PROMPT:
What number of lines in the listing contain "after"? Answer with that number only.

============

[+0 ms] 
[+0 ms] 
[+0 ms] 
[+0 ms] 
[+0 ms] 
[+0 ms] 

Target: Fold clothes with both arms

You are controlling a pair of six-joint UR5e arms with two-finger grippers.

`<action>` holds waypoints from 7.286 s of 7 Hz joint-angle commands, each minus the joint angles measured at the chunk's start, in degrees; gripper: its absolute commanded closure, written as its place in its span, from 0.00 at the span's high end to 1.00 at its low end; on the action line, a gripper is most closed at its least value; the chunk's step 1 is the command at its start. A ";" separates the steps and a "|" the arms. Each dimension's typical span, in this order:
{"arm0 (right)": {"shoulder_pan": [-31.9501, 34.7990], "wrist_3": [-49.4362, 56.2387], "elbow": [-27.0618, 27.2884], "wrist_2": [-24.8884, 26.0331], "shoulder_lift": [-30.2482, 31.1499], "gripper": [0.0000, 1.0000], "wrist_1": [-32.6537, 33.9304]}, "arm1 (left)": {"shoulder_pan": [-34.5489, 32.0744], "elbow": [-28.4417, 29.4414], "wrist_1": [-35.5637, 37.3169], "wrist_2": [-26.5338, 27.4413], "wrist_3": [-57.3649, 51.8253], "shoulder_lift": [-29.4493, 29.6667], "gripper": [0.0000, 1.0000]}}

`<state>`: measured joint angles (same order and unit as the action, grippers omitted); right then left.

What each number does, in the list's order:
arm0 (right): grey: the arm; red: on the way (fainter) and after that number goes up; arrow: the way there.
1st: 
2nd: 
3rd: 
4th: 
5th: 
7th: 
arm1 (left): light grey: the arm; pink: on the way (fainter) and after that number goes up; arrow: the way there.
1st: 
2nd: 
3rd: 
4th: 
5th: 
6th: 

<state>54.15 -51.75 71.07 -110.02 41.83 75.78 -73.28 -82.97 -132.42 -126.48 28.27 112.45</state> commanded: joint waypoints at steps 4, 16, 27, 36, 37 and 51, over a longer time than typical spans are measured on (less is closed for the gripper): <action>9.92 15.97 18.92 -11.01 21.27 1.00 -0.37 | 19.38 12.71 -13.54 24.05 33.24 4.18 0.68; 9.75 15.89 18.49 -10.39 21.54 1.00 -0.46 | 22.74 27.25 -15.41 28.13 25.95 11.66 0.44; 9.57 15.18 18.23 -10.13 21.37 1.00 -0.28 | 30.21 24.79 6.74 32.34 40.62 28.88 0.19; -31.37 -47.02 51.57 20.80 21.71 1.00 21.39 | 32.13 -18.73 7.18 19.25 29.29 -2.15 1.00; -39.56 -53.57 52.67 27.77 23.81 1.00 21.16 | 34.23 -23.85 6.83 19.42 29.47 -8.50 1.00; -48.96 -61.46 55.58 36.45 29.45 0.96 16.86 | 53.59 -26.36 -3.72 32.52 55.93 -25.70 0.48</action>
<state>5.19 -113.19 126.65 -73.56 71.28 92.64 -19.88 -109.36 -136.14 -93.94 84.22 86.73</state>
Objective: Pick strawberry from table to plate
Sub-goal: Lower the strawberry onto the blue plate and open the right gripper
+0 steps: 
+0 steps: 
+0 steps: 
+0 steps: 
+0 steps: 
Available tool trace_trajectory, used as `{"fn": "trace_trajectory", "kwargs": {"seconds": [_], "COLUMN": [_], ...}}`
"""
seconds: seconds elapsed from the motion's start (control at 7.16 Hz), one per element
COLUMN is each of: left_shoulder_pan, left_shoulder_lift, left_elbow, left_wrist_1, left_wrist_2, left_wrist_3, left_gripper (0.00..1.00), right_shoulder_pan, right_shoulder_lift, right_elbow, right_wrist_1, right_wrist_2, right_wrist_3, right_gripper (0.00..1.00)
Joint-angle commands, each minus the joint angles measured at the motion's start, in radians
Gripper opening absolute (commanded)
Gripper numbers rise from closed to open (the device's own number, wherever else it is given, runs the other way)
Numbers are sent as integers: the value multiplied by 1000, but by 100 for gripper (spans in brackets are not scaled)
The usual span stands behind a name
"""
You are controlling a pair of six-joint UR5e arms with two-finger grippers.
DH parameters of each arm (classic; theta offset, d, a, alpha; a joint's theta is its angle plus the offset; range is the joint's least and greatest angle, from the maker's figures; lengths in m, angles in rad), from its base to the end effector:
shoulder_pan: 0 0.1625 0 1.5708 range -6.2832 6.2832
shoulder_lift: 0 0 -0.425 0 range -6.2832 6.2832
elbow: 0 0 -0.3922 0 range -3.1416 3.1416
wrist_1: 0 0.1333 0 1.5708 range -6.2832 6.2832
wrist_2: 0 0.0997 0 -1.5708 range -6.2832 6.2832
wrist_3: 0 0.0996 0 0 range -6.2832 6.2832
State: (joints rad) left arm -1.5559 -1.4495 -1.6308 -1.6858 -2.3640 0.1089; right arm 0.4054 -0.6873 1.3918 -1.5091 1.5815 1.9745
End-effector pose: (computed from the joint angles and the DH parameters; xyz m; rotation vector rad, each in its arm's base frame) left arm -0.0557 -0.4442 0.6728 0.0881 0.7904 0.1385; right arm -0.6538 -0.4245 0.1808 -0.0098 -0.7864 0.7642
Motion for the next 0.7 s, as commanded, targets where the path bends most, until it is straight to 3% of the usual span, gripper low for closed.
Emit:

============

RESPONSE TO THIS EXERCISE:
2